1) When transferring wort from the saccharification tank to the HLT to exchange heat with hot water, large systems will require more time for the wort to flow out for recirculation.
It is not like a home brewing system that is, for example, 5 gallons, or a maximum of 26 gallons. Wort can flow through HERMS for heating multiple times at the same time, but in a microbrewery only one heat-up can be completed.
This is one of the reasons why we do not recommend HERMS heating in microbreweries.
2) The water in the larger hot water tank (the water is the heating medium that fills around the coils) will take longer to gradually heat up to the desired temperature.
This is then coupled with a longer wort heat exchange time (due to the much larger amount of wort than the home brewery explained above). This process takes much longer than usual.
Therefore, we believe that HERMS heating does not work very well in microbreweries.
To perform step-by-step saccharification, here are the methods that apply to a two-vessel brewing chamber
1) If we are mashing in the MLT, then we can add hotter water from the kettle or hot liquor tank to the MLT to raise the mashing temperature.

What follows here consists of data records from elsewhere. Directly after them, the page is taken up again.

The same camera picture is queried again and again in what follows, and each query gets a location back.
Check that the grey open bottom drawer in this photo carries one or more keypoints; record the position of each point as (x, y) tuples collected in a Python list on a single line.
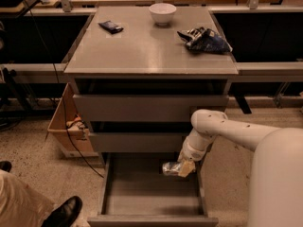
[(136, 193)]

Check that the white ceramic bowl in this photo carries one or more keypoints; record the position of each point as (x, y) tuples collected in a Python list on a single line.
[(162, 13)]

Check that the black leather shoe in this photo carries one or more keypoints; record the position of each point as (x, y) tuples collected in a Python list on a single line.
[(66, 214)]

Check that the grey top drawer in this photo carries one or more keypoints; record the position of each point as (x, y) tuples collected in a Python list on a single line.
[(143, 108)]

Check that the blue crumpled chip bag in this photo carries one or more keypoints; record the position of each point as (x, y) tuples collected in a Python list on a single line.
[(204, 40)]

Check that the beige trouser leg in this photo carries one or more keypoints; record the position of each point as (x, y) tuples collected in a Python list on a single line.
[(21, 205)]

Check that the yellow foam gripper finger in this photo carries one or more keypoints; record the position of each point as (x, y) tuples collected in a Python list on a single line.
[(186, 168)]

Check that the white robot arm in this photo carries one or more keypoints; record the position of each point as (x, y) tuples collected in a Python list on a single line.
[(276, 183)]

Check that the grey drawer cabinet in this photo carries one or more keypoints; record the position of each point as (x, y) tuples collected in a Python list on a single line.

2) Or we can just heat the mash in the kettle to raise the temperature (we do the mash in the kettle).
But in this case, we need to add a stirrer to the kettle and stir at the bottom during the heating process to avoid scorching.
PS: Some customers use a three vessel brewing chamber with separate saccharification kettle, percolation kettle and KWT, which means that the saccharification kettle already has heating (direct fire or steam heating).
Therefore, we can do step-by-step saccharification by heating the saccharide directly in the saccharification tank or by introducing hotter water from the kettle/HLT, as explained in the book.
Similar to stepwise saccharification.
If we saccharify in MLT by introducing hot water, then we still saccharify by adding hotter water before releasing it.
PS: But if we use the steam heating method instead of direct fire, we can mash by directly heating the MLT with steam instead of introducing hot water all the time.
If we heat the wort directly in a kettle (or separate wort tank), then we can still get the mash out by heating the vessel directly.